=== THE PROBLEM ===
Report only the number of lines below in which the string "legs" appears.

=== DATA RECORDS ===
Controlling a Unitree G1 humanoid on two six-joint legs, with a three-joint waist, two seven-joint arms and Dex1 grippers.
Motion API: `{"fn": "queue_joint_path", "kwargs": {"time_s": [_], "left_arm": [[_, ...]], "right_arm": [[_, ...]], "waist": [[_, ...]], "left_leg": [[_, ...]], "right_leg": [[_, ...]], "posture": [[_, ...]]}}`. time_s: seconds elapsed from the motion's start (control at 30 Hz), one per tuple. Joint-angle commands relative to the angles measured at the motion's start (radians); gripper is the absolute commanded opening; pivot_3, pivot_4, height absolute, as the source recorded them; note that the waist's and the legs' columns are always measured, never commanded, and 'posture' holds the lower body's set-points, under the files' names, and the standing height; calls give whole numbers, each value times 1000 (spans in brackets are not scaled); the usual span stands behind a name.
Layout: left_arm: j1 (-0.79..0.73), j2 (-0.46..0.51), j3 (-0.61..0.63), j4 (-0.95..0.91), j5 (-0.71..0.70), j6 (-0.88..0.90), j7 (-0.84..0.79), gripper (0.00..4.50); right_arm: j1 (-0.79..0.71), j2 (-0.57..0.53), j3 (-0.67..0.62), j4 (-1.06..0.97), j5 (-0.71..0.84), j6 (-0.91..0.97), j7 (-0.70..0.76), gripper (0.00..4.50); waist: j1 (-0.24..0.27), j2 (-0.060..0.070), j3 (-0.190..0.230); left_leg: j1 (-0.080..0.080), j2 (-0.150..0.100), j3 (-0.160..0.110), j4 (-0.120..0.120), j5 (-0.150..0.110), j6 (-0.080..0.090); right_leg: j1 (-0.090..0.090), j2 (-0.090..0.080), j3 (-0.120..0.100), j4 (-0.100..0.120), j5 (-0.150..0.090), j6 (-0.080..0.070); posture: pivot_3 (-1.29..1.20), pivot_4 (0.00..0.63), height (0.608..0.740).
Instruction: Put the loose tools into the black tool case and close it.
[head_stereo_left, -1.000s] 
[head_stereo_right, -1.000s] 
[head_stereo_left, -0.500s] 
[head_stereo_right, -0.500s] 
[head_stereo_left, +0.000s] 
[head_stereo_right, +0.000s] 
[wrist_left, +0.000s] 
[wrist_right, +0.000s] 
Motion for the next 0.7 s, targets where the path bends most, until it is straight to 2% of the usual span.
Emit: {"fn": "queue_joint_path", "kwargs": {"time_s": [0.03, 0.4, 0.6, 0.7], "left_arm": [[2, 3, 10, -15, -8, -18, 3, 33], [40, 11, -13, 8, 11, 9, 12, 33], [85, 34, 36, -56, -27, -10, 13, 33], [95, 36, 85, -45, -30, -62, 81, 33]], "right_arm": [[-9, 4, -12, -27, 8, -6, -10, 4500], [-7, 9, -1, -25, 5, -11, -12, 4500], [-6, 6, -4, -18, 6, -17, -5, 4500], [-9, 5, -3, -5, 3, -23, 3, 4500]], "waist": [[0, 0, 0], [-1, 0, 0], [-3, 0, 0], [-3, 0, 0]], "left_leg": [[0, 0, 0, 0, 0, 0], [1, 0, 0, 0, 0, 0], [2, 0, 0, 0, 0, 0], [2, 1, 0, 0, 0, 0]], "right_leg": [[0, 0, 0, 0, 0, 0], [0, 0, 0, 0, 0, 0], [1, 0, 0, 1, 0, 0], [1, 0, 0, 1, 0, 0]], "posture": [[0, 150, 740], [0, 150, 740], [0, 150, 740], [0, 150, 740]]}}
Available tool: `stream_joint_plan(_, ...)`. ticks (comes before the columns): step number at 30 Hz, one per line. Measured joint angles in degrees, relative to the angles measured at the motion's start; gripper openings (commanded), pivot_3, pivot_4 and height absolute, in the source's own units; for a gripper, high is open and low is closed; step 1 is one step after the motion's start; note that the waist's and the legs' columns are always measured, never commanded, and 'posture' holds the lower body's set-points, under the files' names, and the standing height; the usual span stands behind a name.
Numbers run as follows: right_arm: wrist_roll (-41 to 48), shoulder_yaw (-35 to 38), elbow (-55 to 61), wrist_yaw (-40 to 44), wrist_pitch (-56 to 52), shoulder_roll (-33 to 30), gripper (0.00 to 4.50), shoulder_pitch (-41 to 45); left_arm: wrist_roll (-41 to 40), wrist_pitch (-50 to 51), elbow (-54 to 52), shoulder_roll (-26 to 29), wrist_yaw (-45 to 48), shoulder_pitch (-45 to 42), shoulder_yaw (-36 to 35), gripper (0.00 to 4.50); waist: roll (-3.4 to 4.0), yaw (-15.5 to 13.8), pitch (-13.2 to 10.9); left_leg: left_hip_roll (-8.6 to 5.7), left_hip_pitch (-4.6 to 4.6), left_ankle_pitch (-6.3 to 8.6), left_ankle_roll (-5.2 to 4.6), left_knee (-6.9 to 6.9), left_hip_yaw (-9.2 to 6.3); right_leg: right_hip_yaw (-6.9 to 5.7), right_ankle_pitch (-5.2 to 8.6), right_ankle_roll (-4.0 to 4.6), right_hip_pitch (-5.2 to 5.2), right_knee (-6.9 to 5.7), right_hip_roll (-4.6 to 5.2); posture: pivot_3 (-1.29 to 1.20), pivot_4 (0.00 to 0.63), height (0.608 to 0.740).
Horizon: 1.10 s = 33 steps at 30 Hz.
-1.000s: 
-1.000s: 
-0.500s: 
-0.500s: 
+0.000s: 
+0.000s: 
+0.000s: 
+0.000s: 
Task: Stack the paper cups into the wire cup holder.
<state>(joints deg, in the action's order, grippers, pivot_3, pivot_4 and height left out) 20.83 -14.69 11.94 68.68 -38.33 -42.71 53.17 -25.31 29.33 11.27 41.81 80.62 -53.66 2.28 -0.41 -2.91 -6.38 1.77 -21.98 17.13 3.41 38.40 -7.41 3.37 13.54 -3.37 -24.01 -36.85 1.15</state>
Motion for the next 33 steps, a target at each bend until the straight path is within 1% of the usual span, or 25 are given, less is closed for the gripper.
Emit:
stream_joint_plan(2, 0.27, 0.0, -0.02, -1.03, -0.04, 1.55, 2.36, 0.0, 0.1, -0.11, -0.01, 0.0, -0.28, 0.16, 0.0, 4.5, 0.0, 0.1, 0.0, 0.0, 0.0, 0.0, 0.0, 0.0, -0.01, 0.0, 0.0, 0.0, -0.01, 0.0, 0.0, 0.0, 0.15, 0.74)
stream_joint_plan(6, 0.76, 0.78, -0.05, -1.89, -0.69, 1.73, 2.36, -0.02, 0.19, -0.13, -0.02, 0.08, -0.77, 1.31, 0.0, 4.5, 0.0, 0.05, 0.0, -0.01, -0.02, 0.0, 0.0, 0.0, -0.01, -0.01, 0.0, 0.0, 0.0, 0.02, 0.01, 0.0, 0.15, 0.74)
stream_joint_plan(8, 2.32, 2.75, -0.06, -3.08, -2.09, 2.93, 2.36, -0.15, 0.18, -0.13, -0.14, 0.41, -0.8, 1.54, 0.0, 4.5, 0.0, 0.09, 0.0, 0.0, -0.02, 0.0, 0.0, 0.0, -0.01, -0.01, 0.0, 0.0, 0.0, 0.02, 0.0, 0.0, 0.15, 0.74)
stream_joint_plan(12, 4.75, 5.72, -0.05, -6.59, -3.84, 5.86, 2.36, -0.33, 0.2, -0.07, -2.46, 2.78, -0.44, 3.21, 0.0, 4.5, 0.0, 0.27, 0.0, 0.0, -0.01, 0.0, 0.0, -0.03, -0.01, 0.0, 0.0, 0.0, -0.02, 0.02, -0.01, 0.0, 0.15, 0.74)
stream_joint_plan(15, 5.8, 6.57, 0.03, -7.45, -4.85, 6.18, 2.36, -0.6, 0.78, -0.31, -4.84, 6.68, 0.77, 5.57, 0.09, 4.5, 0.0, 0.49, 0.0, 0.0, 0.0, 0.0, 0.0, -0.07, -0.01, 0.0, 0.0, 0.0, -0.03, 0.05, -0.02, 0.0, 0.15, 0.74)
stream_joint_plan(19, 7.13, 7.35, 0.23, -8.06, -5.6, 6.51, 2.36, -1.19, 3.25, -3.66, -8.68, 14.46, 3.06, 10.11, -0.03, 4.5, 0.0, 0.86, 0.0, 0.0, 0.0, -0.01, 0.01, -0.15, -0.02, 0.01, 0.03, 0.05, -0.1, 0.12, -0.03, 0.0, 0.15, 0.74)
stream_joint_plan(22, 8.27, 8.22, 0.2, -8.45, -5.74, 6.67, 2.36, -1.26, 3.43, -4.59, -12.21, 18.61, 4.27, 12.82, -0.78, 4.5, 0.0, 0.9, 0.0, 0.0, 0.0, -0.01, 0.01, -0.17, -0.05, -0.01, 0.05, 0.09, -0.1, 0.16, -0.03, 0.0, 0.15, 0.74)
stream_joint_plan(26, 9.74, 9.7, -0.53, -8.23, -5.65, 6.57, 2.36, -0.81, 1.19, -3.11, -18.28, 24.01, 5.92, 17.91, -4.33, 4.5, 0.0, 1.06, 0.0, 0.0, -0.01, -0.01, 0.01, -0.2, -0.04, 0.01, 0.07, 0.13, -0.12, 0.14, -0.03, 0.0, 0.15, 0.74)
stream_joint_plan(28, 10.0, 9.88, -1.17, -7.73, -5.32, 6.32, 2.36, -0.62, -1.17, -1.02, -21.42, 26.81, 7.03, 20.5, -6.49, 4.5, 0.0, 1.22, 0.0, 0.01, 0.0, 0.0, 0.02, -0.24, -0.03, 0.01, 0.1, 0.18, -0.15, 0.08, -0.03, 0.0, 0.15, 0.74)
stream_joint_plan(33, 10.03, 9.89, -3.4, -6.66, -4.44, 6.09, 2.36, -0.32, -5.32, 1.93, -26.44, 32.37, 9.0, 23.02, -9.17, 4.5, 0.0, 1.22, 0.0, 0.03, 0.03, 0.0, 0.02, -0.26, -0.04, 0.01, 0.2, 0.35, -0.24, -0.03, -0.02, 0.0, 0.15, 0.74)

=== ANSWER ===
3